Pictures must not be copied, but every entry must be reproduced exactly.

:: INFORMATION SUPPLIED

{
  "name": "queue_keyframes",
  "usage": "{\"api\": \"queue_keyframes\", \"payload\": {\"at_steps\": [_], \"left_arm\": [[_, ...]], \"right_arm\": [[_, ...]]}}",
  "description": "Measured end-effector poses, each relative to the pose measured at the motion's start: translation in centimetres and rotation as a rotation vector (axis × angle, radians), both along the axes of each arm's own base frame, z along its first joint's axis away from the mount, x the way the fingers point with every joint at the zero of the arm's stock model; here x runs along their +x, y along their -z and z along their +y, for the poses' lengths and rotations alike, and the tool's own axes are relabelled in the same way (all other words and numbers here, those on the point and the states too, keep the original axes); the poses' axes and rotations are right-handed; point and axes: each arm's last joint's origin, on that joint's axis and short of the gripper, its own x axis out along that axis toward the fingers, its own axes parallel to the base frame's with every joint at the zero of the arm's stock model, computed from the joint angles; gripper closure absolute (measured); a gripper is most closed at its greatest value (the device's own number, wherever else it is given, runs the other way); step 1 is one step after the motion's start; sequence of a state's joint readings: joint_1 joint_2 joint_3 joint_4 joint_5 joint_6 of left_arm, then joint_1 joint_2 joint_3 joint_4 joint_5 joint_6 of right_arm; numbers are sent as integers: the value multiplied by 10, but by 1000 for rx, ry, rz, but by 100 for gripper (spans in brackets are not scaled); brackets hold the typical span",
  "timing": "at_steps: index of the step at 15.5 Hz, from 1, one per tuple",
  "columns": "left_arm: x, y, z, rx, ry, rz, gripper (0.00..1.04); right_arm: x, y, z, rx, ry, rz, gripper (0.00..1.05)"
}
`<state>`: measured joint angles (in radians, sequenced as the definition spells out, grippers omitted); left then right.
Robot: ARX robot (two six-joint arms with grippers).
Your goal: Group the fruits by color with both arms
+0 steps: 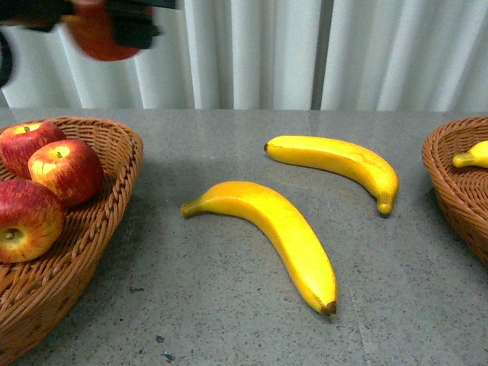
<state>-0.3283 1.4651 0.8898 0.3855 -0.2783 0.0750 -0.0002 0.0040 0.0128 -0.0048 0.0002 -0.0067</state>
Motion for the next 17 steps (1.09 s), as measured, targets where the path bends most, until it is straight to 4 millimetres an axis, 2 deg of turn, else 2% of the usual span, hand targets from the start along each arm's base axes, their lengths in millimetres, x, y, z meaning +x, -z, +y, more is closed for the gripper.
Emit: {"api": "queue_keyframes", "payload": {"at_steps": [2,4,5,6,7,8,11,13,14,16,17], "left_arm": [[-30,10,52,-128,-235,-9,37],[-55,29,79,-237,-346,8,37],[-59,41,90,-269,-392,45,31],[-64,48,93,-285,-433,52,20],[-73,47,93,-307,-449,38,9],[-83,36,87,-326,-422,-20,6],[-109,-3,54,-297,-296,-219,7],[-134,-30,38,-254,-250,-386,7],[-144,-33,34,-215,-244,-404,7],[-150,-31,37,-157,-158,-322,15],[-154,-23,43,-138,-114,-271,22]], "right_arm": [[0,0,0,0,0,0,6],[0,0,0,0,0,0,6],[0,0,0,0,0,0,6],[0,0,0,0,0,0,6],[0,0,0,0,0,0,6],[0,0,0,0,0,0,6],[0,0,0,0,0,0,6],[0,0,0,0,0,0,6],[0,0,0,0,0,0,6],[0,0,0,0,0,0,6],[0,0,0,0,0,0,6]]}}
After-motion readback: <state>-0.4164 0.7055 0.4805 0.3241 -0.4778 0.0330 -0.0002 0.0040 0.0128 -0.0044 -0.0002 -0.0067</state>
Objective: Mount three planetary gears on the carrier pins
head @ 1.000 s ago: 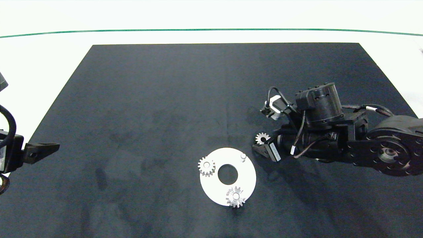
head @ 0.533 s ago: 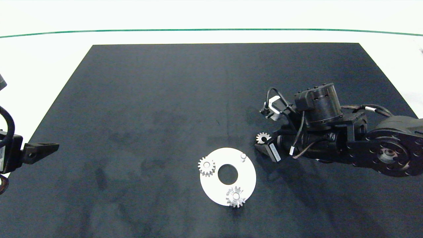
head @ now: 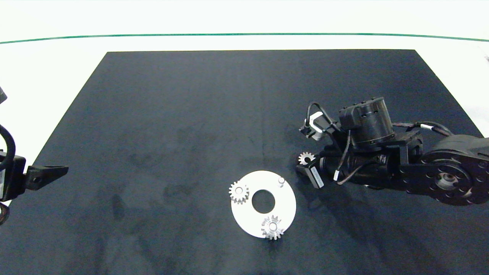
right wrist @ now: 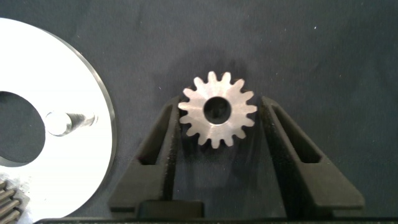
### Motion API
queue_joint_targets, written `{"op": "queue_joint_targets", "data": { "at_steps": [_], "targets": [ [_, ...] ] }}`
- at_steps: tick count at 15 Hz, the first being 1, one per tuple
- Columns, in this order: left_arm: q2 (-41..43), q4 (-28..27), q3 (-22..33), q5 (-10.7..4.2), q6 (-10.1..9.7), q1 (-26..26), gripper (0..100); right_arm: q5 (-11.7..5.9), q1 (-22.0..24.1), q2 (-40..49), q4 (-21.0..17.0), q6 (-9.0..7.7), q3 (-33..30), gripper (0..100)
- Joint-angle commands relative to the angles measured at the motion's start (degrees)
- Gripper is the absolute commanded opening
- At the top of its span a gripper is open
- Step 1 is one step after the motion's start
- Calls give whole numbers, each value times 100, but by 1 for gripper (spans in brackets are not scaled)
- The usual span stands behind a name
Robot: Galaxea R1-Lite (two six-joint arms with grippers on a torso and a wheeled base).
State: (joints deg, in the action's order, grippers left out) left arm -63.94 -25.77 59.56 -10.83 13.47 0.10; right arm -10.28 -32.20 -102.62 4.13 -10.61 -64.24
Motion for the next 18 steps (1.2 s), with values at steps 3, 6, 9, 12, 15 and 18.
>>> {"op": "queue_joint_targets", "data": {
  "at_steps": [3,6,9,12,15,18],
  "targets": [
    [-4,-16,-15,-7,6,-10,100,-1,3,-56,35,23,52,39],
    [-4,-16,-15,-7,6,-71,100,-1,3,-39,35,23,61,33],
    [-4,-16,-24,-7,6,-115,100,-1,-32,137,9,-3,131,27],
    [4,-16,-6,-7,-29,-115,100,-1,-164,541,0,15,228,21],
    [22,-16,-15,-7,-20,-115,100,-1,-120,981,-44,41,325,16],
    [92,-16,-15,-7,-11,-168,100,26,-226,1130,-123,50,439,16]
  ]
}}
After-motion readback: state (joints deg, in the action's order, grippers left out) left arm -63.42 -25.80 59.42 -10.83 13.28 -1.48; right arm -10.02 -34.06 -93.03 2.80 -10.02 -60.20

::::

● **ANSWER TO THIS PROBLEM**:
{
  "name": "queue_keyframes",
  "usage": "{\"api\": \"queue_keyframes\", \"payload\": {\"at_steps\": [_], \"left_arm\": [[_, ...]], \"right_arm\": [[_, ...]]}}",
  "description": "Measured end-effector poses, each relative to the pose measured at the motion's start: translation in centimetres and rotation as a rotation vector (axis × angle, radians), both along the axes of each arm's own base frame, z along its first joint's axis away from the mount, x the way the fingers point with every joint at the zero of the arm's stock model; here x runs along their +x, y along their -z and z along their +y, for the poses' lengths and rotations alike, and the tool's own axes are relabelled in the same way (all other words and numbers here, those on the point and the states too, keep the original axes); the poses' axes and rotations are right-handed; point and axes: each arm's last joint's origin, on that joint's axis and short of the gripper, its own x axis out along that axis toward the fingers, its own axes parallel to the base frame's with every joint at the zero of the arm's stock model, computed from the joint angles; gripper closure absolute (measured); a gripper is most closed at its greatest value (the device's own number, wherever else it is given, runs the other way); step 1 is one step after the motion's start; sequence of a state's joint readings: joint_1 joint_2 joint_3 joint_4 joint_5 joint_6 of left_arm, then joint_1 joint_2 joint_3 joint_4 joint_5 joint_6 of right_arm; numbers are sent as integers: the value multiplied by 10, but by 1000 for rx, ry, rz, but by 100 for gripper (spans in brackets are not scaled); brackets hold the typical span",
  "timing": "at_steps: index of the step at 15.5 Hz, from 1, one per tuple",
  "columns": "left_arm: x, y, z, rx, ry, rz, gripper (0.00..1.04); right_arm: x, y, z, rx, ry, rz, gripper (0.00..1.05)"
}
`<state>`: measured joint angles (in radians, sequenced as the definition spells out, grippers omitted); left then right.
Robot: ARX robot (two six-joint arms with grippers).
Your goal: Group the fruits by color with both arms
+0 steps: 
<state>-0.3283 1.4651 0.8898 0.3855 -0.2783 0.0750 -0.0002 0.0040 0.0128 -0.0048 0.0002 -0.0067</state>
Motion for the next 17 steps (1.09 s), as measured, targets where the path bends most, until it is straight to 4 millimetres an axis, 2 deg of turn, else 2% of the usual span, hand targets from the start along each arm's base axes, their lengths in millimetres, x, y, z meaning +x, -z, +y, more is closed for the gripper.
Emit: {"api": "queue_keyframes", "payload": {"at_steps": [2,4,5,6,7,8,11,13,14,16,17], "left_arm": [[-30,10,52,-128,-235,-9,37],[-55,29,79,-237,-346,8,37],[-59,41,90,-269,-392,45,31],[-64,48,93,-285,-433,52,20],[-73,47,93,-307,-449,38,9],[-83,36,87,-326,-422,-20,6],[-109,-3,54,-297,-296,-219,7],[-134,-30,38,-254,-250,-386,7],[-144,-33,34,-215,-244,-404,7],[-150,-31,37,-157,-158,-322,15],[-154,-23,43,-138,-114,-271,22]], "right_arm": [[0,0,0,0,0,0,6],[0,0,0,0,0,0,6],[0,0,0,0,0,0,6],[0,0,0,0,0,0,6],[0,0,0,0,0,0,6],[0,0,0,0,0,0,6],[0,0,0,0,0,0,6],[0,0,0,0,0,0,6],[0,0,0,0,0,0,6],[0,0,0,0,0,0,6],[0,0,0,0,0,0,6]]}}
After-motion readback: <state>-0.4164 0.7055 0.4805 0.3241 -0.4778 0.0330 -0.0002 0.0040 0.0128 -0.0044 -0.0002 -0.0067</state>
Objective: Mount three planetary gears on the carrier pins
head @ 1.000 s ago: 
head @ 0.533 s ago: 
head @ now: 
right wrist @ now: 
### Motion API
queue_joint_targets, written `{"op": "queue_joint_targets", "data": { "at_steps": [_], "targets": [ [_, ...] ] }}`
- at_steps: tick count at 15 Hz, the first being 1, one per tuple
- Columns, in this order: left_arm: q2 (-41..43), q4 (-28..27), q3 (-22..33), q5 (-10.7..4.2), q6 (-10.1..9.7), q1 (-26..26), gripper (0..100); right_arm: q5 (-11.7..5.9), q1 (-22.0..24.1), q2 (-40..49), q4 (-21.0..17.0), q6 (-9.0..7.7), q3 (-33..30), gripper (0..100)
- Joint-angle commands relative to the angles measured at the motion's start (degrees)
- Gripper is the absolute commanded opening
- At the top of its span a gripper is open
- Step 1 is one step after the motion's start
- Calls give whole numbers, each value times 100, but by 1 for gripper (spans in brackets are not scaled)
- The usual span stands behind a name
Robot: Galaxea R1-Lite (two six-joint arms with grippers on a torso and a wheeled base).
State: (joints deg, in the action's order, grippers left out) left arm -63.94 -25.77 59.56 -10.83 13.47 0.10; right arm -10.28 -32.20 -102.62 4.13 -10.61 -64.24
Motion for the next 18 steps (1.2 s), with values at steps 3, 6, 9, 12, 15 and 18.
>>> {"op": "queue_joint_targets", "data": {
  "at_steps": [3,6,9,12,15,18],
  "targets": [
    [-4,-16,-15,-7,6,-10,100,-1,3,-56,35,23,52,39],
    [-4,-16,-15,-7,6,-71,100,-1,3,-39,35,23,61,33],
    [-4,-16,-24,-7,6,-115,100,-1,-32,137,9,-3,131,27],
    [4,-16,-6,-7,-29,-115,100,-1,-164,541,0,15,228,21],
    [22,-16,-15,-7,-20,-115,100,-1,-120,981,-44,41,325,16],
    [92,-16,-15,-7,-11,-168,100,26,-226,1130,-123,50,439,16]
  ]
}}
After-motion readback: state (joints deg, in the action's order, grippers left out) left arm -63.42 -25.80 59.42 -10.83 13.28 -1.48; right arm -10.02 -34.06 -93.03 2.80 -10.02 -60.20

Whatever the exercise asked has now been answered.